Wie haben versucht, zu verstehen, was Gabriel unter "Gedanke" versteht, das müssen wir wohl ein bisschen kreisförmig tun. Um einige Punkte zusammenzufassen, die Ihr oben genannt habt:

1. auch falsche Gedanken sind öffentlich/vermittelbar und können sich verbreiten
2. Gedanken sind nicht atomar/stehen nicht für sich, sondern stehen in einer inferentiellen Beziehung zu anderen Gedanken
3. ein Gedanke ist sprachlich-begrifflich darstellbar bzw.: ein Gedanke hat eine sprachlich-begriffliche Struktur
4. das Reich der Bedeutungen ist vom Reich der Tatsachen getrennt (wäre dem nicht so, wäre kein Wissenszuwachs bzw. keine Wissensänderung möglich)
5. ist der Tatsachenteppich ein aus Gedanken gewobenes Etwas?
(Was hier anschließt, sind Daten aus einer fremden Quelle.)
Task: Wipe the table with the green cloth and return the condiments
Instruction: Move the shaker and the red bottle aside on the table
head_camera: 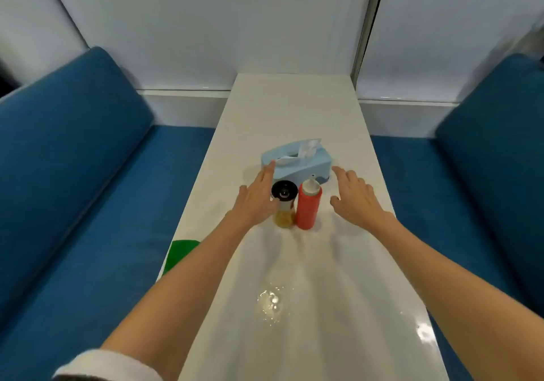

Mir scheinen 1 bis 4 richtig zu sein, die Frage 5 behandeln wir später. Wenn aber 1 richtig ist, dann scheint mit Gabriels Auffassung, dass nur wahre Gedanken "subjektlos" seien, etwas nicht zu stimmen.

Um nun weiter einzukreisen, können wir zwischendurch mal betrachten, was Frege unter "Gedanke" verstand. Das war ziemlich einflussreich, nicht nur auf Gabriel, sondern z.B. auch auf Russell und McDowell (der Fregesche Gedanken jedoch mit einem Neologismus "thinkables" benennt [und nicht "Thoughts"]). Auch findet man Freges Argument gegen eine Korrespondenztheorie der Wahrheit meist bei Proponenten der Identitätstheorie der Wahrheit wieder.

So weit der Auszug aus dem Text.